Once you have read the data below, please repeat all of it exactly.

» **Data segment**
=== Section Start ===
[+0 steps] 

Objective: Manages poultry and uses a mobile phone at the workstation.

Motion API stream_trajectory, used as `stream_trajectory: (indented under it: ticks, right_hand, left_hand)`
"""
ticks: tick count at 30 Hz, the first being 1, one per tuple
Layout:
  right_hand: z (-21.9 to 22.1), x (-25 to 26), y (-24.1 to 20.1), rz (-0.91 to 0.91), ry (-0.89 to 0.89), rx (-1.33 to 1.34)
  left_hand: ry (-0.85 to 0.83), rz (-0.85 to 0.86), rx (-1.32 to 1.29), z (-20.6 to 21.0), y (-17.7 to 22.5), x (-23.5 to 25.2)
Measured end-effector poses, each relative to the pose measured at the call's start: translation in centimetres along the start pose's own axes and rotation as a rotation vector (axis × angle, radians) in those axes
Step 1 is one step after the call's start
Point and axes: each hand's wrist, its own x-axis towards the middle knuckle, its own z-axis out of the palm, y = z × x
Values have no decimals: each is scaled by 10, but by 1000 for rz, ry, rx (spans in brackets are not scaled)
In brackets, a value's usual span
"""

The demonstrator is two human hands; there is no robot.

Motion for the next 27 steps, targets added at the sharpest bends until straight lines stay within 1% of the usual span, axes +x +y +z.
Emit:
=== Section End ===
» **Answer to this exercise**
[+0 steps] 

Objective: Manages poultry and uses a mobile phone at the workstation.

Motion API stream_trajectory, used as `stream_trajectory: (indented under it: ticks, right_hand, left_hand)`
"""
ticks: tick count at 30 Hz, the first being 1, one per tuple
Layout:
  right_hand: z (-21.9 to 22.1), x (-25 to 26), y (-24.1 to 20.1), rz (-0.91 to 0.91), ry (-0.89 to 0.89), rx (-1.33 to 1.34)
  left_hand: ry (-0.85 to 0.83), rz (-0.85 to 0.86), rx (-1.32 to 1.29), z (-20.6 to 21.0), y (-17.7 to 22.5), x (-23.5 to 25.2)
Measured end-effector poses, each relative to the pose measured at the call's start: translation in centimetres along the start pose's own axes and rotation as a rotation vector (axis × angle, radians) in those axes
Step 1 is one step after the call's start
Point and axes: each hand's wrist, its own x-axis towards the middle knuckle, its own z-axis out of the palm, y = z × x
Values have no decimals: each is scaled by 10, but by 1000 for rz, ry, rx (spans in brackets are not scaled)
In brackets, a value's usual span
"""

The demonstrator is two human hands; there is no robot.

Motion for the next 27 steps, targets added at the sharpest bends until straight lines stay within 1% of the usual span, axes +x +y +z.
Emit:

This output has been given in full.